■ EXERCISE INSTRUCTIONS: From the listing below, extract every line in which the word "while" appears.

■ LISTED ENTRIES:
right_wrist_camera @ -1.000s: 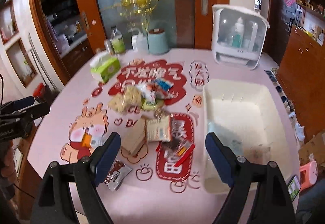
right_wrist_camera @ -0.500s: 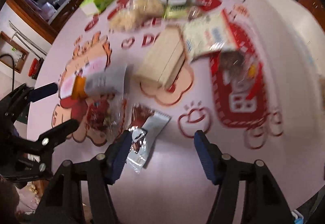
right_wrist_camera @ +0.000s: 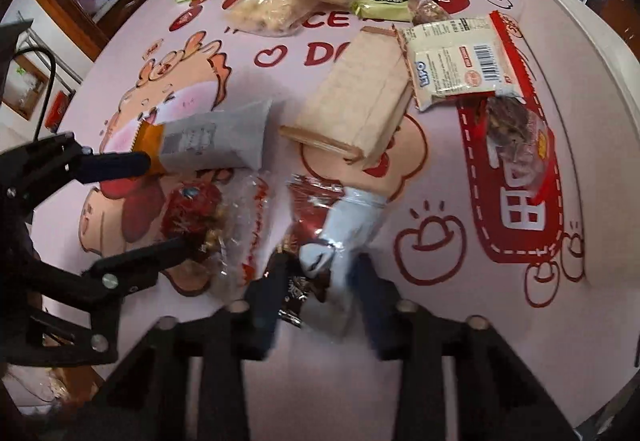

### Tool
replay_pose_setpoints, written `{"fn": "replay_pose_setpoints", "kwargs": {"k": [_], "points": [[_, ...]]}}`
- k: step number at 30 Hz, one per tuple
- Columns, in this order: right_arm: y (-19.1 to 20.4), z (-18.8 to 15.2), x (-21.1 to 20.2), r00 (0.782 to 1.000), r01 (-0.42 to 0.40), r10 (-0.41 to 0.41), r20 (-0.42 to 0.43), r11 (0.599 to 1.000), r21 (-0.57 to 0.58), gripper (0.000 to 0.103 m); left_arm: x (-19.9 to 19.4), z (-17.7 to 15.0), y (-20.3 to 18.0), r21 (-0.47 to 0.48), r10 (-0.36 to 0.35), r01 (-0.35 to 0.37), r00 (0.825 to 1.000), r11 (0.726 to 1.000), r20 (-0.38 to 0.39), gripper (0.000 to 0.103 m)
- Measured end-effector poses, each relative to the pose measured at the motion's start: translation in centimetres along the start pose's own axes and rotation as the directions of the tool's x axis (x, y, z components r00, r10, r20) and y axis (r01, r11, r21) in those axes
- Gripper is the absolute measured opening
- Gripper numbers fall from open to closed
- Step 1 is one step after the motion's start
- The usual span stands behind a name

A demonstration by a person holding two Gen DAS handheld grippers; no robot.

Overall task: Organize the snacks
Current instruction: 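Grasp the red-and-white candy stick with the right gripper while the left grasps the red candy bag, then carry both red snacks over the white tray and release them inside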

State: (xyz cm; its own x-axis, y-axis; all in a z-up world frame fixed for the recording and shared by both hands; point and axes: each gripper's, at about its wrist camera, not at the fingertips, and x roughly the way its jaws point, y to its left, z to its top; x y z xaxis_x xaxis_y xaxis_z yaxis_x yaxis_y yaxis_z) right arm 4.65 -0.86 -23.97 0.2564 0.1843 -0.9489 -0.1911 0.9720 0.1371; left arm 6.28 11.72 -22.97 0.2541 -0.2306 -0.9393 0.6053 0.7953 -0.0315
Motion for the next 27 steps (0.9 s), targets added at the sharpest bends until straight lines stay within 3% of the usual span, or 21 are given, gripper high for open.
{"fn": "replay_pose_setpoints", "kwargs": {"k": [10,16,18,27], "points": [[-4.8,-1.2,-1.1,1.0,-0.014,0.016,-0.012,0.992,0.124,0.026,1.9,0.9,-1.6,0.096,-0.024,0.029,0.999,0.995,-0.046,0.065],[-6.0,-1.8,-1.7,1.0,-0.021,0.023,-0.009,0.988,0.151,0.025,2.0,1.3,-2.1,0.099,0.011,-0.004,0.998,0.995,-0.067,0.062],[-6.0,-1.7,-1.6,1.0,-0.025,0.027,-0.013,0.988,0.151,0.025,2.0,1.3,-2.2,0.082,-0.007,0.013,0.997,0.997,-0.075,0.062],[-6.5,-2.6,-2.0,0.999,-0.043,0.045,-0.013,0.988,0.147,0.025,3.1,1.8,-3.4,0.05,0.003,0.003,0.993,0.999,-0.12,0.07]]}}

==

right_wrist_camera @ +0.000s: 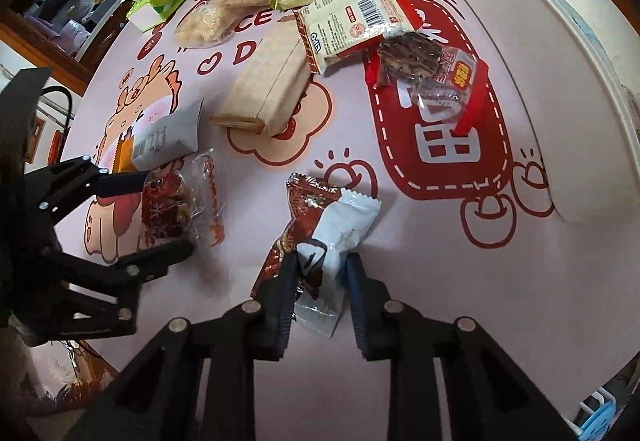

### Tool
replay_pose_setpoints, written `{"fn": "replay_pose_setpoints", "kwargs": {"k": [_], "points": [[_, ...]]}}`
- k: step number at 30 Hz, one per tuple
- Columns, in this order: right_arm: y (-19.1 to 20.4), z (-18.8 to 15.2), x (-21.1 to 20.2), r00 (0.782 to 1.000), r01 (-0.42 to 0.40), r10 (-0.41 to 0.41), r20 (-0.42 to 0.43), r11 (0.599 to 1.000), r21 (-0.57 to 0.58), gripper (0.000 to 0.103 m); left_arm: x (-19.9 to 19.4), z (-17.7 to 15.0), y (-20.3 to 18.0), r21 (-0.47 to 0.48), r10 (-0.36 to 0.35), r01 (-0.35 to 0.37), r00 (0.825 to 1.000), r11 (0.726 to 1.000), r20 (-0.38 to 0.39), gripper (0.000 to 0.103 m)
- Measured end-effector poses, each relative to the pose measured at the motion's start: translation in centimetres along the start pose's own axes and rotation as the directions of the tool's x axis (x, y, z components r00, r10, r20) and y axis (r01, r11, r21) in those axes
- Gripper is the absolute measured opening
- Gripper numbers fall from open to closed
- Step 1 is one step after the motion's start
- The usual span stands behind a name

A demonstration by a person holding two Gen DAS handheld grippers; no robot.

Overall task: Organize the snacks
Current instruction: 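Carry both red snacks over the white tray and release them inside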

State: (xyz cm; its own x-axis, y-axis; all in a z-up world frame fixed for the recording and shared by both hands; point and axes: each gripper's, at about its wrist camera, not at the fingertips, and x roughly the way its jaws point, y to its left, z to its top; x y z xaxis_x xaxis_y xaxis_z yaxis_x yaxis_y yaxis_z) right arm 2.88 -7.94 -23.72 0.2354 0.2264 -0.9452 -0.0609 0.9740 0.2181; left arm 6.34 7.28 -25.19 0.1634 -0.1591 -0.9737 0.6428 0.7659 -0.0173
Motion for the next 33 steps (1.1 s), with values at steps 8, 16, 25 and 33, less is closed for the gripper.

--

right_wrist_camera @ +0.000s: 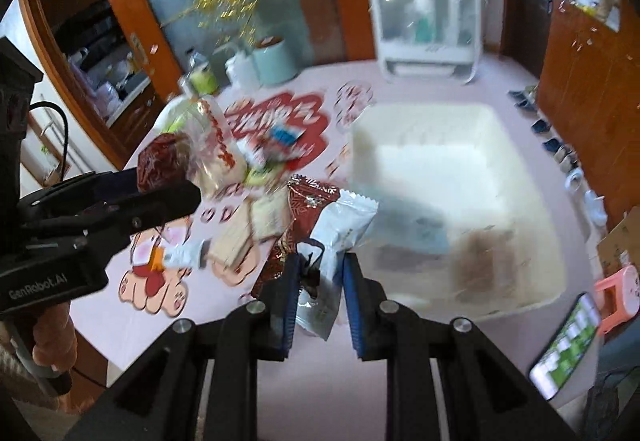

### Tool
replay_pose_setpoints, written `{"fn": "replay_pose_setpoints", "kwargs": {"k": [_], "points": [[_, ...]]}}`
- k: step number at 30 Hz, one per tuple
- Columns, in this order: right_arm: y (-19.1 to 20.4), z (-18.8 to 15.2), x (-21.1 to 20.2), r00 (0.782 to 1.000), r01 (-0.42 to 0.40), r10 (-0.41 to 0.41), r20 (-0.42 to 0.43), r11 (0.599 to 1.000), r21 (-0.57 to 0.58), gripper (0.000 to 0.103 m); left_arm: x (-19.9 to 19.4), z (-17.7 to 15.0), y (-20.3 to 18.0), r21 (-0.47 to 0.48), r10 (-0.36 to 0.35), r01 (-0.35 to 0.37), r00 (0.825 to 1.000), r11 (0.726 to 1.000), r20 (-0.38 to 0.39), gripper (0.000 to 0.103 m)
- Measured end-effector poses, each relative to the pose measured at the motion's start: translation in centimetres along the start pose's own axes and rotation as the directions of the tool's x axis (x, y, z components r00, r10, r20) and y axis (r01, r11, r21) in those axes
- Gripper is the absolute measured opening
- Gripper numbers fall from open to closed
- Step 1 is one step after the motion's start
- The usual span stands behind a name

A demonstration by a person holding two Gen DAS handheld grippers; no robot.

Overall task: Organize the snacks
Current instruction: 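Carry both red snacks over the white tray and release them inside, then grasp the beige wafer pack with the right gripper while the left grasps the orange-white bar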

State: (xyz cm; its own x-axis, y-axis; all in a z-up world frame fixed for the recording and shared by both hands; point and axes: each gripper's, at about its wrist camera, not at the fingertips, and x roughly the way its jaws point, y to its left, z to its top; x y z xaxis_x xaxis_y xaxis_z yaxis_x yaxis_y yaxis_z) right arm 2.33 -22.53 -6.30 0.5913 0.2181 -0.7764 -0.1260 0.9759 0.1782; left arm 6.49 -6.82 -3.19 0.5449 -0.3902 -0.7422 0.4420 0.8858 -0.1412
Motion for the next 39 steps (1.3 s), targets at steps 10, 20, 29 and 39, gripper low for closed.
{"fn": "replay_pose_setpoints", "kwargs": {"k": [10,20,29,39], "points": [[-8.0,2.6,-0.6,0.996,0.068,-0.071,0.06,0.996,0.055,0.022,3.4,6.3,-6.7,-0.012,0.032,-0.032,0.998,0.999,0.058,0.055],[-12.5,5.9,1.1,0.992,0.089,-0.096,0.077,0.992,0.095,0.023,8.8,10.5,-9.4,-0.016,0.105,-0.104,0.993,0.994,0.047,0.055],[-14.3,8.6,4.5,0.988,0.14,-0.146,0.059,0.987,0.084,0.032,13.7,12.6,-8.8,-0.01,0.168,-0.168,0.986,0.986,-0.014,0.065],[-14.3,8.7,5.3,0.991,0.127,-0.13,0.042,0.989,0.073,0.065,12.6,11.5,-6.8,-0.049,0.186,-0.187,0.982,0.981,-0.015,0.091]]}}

■ ANSWER SPACE:
Current instruction: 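Grasp the red-and-white candy stick with the right gripper while the left grasps the red candy bag, then carry both red snacks over the white tray and release them inside
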Current instruction: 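Carry both red snacks over the white tray and release them inside, then grasp the beige wafer pack with the right gripper while the left grasps the orange-white bar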

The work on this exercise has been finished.